I have had some experience with unwanted duplicates/collisions using binary_checksum, that I did not get using the checksum() function, which I could not understand but nevertheless had to deal with. If you want to reduce the chance of collisions with either of these functions, you should consider salting them, e.g. appending or prepending some fixed data, and storing 2 checksums, one salted, the other unsalted, and comparing both of them.

There is also the HASHBYTES function:

That offers a larger return value, depending on the algorithm you choose, and less likely to encounter collisions. Unfortunately it doesn't support the CHECKSUM(*) format, if you want to hash multiple columns, you have to concatenate them with some kind of delimiter. HASHBYTES is also limited in the data types in can accept, you may have to convert values to binary before they will hash.

JamesK · June 25, 2024, 9:32am

Thank you for the idea of salting, Robert. That never occurred to me.

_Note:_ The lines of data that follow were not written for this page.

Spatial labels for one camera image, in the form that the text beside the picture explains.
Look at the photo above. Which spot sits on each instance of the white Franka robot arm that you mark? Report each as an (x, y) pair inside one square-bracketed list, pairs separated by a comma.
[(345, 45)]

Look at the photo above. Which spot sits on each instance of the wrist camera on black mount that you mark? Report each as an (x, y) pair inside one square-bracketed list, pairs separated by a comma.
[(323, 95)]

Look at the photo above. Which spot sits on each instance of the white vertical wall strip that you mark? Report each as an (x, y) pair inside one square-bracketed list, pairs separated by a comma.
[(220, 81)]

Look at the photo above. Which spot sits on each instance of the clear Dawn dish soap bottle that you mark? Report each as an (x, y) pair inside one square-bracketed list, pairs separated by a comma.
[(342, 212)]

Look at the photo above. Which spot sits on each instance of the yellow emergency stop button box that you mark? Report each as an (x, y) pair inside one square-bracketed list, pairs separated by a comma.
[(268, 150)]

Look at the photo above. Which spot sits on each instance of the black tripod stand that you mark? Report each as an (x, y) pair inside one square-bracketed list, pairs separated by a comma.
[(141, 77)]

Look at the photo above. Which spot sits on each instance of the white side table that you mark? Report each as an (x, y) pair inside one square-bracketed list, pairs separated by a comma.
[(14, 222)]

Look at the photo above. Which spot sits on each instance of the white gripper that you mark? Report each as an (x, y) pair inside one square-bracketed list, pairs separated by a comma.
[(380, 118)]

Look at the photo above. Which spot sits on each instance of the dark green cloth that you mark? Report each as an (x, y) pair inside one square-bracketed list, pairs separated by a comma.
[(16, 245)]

What I have done in the past is to compute both binary_checksum and hashbytes (after converting and concatenating for multiple columns). That conversion and concatenation is not a pleasant process, especially when high precision decimals and floating point numbers are involved and you want to detect small changes in those numbers.